Task
Write down the whole listing below again without changing a word.

········

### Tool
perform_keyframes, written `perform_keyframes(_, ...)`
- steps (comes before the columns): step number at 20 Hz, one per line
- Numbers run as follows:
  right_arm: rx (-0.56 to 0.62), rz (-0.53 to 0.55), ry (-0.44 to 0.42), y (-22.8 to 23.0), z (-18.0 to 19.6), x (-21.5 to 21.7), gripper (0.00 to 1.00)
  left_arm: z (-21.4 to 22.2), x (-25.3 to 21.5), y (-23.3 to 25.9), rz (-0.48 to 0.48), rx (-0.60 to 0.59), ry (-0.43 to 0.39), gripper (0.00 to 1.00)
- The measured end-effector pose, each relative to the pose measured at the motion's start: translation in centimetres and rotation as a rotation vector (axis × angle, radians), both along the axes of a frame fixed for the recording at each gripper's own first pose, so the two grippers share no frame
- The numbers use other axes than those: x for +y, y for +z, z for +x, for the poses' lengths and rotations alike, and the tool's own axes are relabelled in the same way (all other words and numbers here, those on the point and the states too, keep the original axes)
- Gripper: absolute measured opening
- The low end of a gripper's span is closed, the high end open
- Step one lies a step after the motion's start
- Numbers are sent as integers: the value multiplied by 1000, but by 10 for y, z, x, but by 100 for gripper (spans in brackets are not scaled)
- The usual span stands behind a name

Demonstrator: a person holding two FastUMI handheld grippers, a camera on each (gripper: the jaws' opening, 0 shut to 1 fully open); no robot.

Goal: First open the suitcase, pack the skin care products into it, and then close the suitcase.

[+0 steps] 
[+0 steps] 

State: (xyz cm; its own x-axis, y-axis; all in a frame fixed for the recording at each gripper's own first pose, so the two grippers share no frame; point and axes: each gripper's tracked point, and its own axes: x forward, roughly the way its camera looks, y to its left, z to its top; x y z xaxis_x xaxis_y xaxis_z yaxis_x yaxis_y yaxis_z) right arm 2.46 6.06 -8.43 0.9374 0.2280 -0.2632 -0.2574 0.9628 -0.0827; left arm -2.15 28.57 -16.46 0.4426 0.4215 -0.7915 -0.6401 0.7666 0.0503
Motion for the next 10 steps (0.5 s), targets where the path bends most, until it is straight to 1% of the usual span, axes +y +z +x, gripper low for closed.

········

Result
### Tool
perform_keyframes, written `perform_keyframes(_, ...)`
- steps (comes before the columns): step number at 20 Hz, one per line
- Numbers run as follows:
  right_arm: rx (-0.56 to 0.62), rz (-0.53 to 0.55), ry (-0.44 to 0.42), y (-22.8 to 23.0), z (-18.0 to 19.6), x (-21.5 to 21.7), gripper (0.00 to 1.00)
  left_arm: z (-21.4 to 22.2), x (-25.3 to 21.5), y (-23.3 to 25.9), rz (-0.48 to 0.48), rx (-0.60 to 0.59), ry (-0.43 to 0.39), gripper (0.00 to 1.00)
- The measured end-effector pose, each relative to the pose measured at the motion's start: translation in centimetres and rotation as a rotation vector (axis × angle, radians), both along the axes of a frame fixed for the recording at each gripper's own first pose, so the two grippers share no frame
- The numbers use other axes than those: x for +y, y for +z, z for +x, for the poses' lengths and rotations alike, and the tool's own axes are relabelled in the same way (all other words and numbers here, those on the point and the states too, keep the original axes)
- Gripper: absolute measured opening
- The low end of a gripper's span is closed, the high end open
- Step one lies a step after the motion's start
- Numbers are sent as integers: the value multiplied by 1000, but by 10 for y, z, x, but by 100 for gripper (spans in brackets are not scaled)
- The usual span stands behind a name

Demonstrator: a person holding two FastUMI handheld grippers, a camera on each (gripper: the jaws' opening, 0 shut to 1 fully open); no robot.

Goal: First open the suitcase, pack the skin care products into it, and then close the suitcase.

[+0 steps] 
[+0 steps] 

State: (xyz cm; its own x-axis, y-axis; all in a frame fixed for the recording at each gripper's own first pose, so the two grippers share no frame; point and axes: each gripper's tracked point, and its own axes: x forward, roughly the way its camera looks, y to its left, z to its top; x y z xaxis_x xaxis_y xaxis_z yaxis_x yaxis_y yaxis_z) right arm 2.46 6.06 -8.43 0.9374 0.2280 -0.2632 -0.2574 0.9628 -0.0827; left arm -2.15 28.57 -16.46 0.4426 0.4215 -0.7915 -0.6401 0.7666 0.0503
Motion for the next 10 steps (0.5 s), targets where the path bends most, until it is straight to 1% of the usual span, axes +y +z +x, gripper low for closed.

For this exercise, nothing further remains to be done.